## ACTION ITEM
For each line of the data below that contains "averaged", return that line.

[Opening PROVIDED RECORDS section]

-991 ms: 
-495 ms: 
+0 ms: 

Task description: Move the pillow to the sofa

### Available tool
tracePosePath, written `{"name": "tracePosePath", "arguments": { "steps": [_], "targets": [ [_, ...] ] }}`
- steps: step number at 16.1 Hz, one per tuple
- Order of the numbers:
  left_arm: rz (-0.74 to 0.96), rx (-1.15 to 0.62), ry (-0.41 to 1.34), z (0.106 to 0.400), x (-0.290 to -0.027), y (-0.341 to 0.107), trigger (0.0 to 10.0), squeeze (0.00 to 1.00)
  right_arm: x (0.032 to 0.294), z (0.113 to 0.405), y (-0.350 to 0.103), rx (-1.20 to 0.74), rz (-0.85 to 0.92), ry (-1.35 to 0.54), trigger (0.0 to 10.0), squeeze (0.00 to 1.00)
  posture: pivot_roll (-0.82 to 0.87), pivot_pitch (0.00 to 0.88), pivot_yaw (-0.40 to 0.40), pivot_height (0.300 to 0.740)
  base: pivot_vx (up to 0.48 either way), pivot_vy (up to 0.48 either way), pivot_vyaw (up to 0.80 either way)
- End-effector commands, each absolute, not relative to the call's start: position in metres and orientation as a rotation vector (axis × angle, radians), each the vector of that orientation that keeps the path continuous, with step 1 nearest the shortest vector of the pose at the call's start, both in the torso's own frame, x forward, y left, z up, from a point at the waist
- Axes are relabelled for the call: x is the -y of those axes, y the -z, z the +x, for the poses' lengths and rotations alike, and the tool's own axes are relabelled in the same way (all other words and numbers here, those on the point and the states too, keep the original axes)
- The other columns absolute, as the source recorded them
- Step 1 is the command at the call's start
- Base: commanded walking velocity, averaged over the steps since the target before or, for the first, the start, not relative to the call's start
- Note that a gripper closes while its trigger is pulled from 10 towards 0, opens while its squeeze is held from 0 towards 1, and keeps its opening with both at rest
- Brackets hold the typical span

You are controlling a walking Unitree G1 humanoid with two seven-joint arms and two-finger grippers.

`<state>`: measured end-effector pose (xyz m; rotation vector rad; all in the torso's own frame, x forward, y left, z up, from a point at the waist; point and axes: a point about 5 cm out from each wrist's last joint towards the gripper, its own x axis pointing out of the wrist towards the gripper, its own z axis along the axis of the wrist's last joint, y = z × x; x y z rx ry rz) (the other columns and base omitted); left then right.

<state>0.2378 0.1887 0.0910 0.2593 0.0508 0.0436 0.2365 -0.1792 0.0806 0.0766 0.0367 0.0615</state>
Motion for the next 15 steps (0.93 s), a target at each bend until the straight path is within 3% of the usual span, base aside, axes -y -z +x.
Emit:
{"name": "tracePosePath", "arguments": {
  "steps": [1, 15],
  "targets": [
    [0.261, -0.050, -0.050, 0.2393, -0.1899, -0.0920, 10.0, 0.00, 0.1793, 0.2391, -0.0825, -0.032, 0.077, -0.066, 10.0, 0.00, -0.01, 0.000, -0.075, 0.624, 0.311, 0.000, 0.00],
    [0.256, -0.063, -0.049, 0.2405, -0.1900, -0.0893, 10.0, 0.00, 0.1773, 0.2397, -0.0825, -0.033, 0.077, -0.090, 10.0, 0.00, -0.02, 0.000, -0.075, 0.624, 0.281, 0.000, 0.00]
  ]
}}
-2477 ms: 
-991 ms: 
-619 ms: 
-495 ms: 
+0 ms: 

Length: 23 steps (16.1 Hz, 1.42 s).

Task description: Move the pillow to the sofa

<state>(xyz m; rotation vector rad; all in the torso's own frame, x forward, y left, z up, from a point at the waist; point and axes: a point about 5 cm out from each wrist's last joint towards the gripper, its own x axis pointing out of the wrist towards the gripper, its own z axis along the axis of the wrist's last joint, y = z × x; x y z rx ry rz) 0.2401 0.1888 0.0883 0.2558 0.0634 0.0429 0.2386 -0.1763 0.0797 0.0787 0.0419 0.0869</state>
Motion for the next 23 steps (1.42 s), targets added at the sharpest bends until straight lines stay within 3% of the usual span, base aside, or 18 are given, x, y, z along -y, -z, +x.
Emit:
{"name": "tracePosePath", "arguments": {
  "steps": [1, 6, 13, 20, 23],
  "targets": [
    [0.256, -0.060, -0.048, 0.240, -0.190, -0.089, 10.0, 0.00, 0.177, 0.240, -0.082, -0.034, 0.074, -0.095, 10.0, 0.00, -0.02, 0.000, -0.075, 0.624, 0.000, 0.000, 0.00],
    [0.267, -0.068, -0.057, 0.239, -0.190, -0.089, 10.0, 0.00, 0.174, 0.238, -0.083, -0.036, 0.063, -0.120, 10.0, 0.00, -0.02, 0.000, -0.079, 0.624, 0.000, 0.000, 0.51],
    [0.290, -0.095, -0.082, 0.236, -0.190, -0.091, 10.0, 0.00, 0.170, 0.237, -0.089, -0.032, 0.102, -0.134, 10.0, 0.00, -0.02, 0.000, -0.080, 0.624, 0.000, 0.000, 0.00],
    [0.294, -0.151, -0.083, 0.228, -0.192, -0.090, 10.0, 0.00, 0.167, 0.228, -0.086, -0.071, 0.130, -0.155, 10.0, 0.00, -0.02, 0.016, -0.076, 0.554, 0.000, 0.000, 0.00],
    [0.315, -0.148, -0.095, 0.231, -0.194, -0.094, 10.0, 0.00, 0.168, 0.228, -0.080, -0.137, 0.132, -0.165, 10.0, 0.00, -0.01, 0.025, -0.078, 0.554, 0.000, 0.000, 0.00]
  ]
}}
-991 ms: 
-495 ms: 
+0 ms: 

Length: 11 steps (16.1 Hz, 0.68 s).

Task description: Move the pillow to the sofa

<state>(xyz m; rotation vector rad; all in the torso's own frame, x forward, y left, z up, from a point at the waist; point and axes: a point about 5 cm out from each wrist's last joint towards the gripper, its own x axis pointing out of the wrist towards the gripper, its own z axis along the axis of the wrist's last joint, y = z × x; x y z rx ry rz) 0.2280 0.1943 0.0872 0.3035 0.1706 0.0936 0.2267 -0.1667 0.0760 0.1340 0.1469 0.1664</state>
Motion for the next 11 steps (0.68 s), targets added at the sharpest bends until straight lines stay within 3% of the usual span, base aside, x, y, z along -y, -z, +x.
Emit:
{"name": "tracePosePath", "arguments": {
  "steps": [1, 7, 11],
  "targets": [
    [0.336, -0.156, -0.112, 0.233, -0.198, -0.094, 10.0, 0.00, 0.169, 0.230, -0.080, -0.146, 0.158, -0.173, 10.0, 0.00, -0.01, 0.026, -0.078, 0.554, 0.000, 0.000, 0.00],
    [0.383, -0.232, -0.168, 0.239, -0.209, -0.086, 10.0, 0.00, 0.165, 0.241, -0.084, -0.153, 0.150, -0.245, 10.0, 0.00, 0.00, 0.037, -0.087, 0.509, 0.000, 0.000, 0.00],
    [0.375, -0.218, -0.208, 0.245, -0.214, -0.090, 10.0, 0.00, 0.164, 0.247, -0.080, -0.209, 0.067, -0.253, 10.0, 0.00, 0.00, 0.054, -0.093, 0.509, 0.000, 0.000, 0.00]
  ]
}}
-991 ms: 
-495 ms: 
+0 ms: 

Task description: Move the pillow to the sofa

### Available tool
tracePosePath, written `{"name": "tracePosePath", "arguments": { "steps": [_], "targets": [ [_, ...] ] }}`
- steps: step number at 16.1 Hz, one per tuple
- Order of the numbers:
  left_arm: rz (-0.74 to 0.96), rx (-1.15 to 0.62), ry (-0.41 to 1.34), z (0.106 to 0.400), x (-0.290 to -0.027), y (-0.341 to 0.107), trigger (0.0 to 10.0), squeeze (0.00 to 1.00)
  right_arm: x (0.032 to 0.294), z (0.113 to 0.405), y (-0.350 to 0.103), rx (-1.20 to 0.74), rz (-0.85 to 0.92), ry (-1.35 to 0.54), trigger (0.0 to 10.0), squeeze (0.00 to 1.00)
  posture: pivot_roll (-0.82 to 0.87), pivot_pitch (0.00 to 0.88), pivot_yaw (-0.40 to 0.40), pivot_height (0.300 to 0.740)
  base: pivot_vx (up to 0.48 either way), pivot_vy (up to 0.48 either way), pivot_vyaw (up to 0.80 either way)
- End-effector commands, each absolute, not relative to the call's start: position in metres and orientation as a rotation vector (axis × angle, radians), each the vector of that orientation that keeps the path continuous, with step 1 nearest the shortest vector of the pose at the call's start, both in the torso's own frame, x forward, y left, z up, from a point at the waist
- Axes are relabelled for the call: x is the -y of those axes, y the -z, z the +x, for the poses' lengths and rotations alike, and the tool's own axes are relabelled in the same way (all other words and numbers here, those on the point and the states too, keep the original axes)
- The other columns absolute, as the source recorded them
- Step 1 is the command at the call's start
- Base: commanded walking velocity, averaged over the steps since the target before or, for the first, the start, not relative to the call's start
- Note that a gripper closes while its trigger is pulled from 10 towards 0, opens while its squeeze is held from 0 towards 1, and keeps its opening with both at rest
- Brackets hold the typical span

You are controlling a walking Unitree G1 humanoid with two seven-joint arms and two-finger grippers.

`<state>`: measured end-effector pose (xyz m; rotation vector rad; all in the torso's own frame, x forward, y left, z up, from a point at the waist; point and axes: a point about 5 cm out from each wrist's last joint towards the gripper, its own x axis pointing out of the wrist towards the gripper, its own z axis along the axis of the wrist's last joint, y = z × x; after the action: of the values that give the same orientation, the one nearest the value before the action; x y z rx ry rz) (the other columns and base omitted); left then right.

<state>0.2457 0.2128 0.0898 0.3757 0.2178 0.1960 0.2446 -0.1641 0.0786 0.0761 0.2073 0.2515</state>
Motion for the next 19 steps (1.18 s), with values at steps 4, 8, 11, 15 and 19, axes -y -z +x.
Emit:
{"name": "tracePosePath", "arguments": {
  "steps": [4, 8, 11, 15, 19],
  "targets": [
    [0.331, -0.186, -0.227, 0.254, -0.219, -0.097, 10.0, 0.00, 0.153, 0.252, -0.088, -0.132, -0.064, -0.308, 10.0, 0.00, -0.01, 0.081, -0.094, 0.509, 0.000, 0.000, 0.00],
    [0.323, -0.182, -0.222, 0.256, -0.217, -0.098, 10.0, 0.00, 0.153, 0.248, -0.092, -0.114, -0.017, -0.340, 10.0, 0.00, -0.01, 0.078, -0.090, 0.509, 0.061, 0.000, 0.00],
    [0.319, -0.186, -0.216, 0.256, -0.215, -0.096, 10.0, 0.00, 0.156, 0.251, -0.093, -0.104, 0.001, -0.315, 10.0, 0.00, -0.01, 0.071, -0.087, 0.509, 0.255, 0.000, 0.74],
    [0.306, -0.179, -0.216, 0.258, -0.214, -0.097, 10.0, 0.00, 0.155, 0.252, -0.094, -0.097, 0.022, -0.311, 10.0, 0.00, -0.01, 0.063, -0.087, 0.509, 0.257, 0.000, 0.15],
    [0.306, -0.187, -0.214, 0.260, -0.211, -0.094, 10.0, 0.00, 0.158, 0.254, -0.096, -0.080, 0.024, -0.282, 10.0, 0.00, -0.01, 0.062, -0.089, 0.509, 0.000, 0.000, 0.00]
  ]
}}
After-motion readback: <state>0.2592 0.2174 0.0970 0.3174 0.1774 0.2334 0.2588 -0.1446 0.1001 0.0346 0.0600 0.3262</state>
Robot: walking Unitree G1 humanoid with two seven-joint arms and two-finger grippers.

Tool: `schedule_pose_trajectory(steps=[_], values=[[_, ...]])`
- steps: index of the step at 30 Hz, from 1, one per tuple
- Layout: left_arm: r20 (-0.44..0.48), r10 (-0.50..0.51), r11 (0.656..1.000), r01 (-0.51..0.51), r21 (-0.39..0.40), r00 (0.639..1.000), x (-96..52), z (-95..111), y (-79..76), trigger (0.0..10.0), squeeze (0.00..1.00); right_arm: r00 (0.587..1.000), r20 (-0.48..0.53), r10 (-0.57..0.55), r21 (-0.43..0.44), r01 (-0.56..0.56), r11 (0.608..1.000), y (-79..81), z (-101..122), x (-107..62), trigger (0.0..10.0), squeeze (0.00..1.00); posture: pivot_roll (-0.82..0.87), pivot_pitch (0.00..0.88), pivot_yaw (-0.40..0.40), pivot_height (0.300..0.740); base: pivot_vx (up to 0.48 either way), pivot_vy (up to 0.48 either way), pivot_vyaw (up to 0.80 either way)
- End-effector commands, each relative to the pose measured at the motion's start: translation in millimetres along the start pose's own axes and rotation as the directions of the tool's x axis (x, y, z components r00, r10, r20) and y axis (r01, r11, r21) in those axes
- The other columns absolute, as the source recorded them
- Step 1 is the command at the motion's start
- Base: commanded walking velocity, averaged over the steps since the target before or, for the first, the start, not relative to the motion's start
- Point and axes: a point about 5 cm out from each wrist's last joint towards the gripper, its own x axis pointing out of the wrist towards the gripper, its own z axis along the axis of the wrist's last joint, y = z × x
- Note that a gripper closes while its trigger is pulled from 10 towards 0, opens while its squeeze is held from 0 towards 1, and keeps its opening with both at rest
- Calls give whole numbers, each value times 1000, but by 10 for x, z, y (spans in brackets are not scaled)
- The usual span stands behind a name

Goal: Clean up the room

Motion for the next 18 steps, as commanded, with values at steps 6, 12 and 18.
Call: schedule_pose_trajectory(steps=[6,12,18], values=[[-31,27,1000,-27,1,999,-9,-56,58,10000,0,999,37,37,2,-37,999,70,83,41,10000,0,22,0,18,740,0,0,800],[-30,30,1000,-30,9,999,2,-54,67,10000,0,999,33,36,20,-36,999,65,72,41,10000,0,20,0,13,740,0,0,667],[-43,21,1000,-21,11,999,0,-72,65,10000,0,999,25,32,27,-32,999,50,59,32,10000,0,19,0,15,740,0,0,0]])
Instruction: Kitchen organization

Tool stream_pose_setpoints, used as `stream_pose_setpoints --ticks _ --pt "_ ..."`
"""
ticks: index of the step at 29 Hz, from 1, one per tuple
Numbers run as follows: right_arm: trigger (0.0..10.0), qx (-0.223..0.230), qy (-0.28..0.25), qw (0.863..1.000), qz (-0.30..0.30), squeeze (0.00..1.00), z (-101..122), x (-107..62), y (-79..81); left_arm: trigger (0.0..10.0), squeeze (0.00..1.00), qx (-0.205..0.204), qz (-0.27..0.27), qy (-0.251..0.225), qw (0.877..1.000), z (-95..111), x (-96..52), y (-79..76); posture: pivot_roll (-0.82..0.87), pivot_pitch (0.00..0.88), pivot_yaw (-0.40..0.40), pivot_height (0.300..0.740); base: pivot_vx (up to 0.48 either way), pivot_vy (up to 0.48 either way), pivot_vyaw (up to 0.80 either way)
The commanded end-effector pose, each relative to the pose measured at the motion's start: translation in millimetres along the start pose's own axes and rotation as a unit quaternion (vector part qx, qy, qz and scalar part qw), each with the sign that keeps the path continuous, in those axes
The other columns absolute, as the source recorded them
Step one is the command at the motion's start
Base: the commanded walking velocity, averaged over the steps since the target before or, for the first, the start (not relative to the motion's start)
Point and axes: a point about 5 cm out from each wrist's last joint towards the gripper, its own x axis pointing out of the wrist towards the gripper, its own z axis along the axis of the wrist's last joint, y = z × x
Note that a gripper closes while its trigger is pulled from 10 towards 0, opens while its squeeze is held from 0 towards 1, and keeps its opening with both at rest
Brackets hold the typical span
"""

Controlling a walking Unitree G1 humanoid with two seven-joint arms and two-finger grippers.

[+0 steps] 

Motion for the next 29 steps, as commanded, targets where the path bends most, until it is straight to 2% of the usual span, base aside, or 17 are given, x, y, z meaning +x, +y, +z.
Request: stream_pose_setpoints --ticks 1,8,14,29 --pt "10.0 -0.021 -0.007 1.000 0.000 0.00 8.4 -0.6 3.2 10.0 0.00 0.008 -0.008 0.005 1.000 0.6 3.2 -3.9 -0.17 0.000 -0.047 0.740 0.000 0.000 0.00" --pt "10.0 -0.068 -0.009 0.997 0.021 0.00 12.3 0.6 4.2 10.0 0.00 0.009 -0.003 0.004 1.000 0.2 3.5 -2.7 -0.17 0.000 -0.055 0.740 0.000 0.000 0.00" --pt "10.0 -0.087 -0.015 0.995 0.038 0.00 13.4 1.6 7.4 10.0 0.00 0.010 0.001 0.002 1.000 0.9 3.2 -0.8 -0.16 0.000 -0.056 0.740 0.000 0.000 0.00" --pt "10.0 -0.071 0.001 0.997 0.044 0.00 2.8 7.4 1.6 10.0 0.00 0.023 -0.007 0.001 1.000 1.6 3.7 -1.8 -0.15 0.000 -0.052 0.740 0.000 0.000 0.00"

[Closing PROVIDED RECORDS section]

## EXPECTED OUTPUT
- Base: commanded walking velocity, averaged over the steps since the target before or, for the first, the start, not relative to the call's start
- Base: commanded walking velocity, averaged over the steps since the target before or, for the first, the start, not relative to the call's start
- Base: commanded walking velocity, averaged over the steps since the target before or, for the first, the start, not relative to the motion's start
Base: the commanded walking velocity, averaged over the steps since the target before or, for the first, the start (not relative to the motion's start)

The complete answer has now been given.